# Rebelling teenager



## stacey_w (Feb 13, 2021)

Hello everyone, 
I haven't been on here in so long but I really need some support. My son has had diabetes for almost 5 years now and is 14 years old. He is using the omniood system and we love it, but the problem we are having is he is rebelling so much with his testing. 

He is testing on average just twice a day which is really stressful for myself. I have been trying to give him more independence as I know the last thing a teenager wants is a parent nagging them all the time. I feel like I have no choice but to nag now though. He is skipping meals so he doesn't need to test and I'm at my wits end. We had a hospital check up a couple of weeks ago and the consultant explained the importance of testing, but it has clearly fallen on deaf ears. I just don't know what to do. 

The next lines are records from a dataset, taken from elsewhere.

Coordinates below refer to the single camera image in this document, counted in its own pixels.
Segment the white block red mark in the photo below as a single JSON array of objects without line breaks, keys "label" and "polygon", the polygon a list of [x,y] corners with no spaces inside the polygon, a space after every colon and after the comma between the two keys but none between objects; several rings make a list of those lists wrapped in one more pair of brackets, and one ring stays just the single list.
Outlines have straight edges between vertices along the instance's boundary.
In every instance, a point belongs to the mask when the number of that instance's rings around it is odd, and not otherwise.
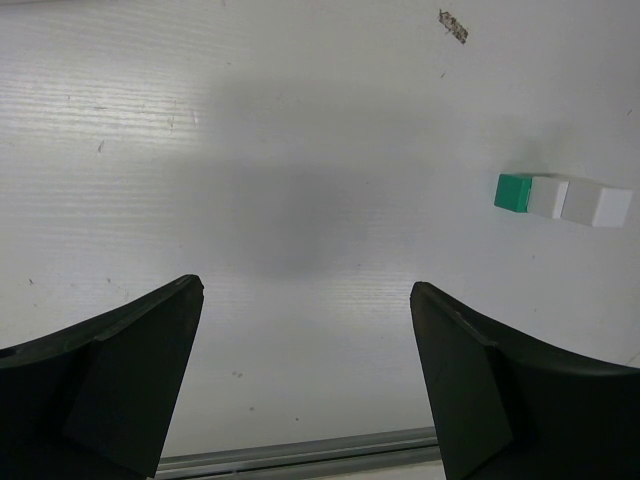
[{"label": "white block red mark", "polygon": [[623,227],[632,198],[629,189],[570,180],[561,218],[591,227]]}]

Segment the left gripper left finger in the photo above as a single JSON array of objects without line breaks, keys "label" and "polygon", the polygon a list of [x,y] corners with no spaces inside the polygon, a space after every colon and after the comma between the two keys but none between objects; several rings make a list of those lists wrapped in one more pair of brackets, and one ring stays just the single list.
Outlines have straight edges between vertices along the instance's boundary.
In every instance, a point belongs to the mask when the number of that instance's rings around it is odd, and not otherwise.
[{"label": "left gripper left finger", "polygon": [[184,275],[1,351],[4,479],[155,476],[204,303]]}]

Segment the plain white block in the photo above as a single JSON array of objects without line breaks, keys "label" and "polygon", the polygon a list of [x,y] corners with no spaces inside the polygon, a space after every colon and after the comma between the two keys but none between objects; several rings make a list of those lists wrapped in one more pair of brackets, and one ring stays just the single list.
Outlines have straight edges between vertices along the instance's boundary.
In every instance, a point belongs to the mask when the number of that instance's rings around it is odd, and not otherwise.
[{"label": "plain white block", "polygon": [[527,212],[550,219],[560,219],[569,187],[569,180],[553,176],[534,176]]}]

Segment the dark green H block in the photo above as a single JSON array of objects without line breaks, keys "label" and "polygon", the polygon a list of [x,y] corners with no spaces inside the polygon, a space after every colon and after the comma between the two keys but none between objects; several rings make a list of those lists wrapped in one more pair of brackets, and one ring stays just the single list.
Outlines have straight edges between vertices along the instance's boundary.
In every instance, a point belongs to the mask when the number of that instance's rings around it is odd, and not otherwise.
[{"label": "dark green H block", "polygon": [[494,205],[511,212],[526,213],[532,181],[533,177],[527,174],[500,174],[494,197]]}]

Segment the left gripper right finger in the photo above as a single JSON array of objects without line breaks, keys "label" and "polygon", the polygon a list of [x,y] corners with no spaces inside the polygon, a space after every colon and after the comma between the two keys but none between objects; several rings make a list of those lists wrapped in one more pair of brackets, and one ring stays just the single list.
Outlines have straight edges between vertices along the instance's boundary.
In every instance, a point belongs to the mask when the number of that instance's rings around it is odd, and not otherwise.
[{"label": "left gripper right finger", "polygon": [[449,479],[635,479],[639,372],[483,315],[426,282],[410,310]]}]

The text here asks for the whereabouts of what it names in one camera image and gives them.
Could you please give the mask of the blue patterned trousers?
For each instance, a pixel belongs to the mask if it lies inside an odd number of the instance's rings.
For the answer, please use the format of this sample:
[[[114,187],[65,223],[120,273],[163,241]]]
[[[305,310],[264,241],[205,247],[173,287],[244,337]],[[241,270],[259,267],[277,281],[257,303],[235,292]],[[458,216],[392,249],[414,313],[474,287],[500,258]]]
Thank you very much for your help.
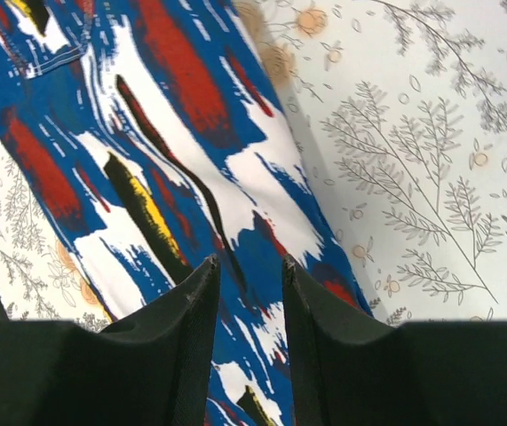
[[[295,425],[281,263],[364,296],[229,1],[0,1],[0,298],[99,330],[216,256],[208,425]]]

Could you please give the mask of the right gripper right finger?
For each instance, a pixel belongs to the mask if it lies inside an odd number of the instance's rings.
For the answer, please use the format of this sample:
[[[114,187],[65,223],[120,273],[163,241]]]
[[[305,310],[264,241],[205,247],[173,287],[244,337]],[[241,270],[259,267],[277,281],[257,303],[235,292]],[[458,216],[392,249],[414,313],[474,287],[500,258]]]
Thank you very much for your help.
[[[299,425],[507,425],[507,321],[390,327],[293,258],[282,293]]]

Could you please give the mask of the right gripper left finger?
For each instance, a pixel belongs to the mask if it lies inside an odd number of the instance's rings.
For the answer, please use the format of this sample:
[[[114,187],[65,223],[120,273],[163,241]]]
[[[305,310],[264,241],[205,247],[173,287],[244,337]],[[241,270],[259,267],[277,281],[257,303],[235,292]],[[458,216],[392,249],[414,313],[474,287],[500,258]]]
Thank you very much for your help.
[[[0,319],[0,425],[202,424],[219,287],[209,256],[98,333]]]

We have spoken about it and he has told me he doesn't like being different. I sympathised and said I would never claim to understand how it feels for him, but I expressed how importsnt it is to take care of himself as thats the best way to make sure he controls his diabetes and it doesn't control him (if that makes sense). 
Any advice is greatly appreciated.


----------



## grovesy (Feb 13, 2021)

Welcome back, sorry I can't help help with any advice.


----------



## helli (Feb 13, 2021)

Sorry to read about the problems with your son. I can imagine how hard it is having diabetes at his age.
Is there a chance for him to have Libre?
Checking his phone is less obvious than finger pricking and maybe the tech could be interesting if he pumps it with a Miaomiao.


----------



## Sally71 (Feb 13, 2021)

Libre is a good idea if you can get one.  Also, does your son understand the potential damage he is doing to himself if he doesn’t keep a close eye on things?  My daughter is also 14 and she always says she wants her feet to stay where they are, on the end of her legs. Depressing perhaps but it reminds her how important it is to look after herself, she isn’t deliberately rebellious but can be a bit lax “i’ll do it in a minute” type attitude, and it’s a useful way to remind her if she’s slipping a bit.  She hardly pricks her fingers at all any more but that’s because we now have Dexcom which we are finding so accurate that any finger pricks we do do come out exactly the same.  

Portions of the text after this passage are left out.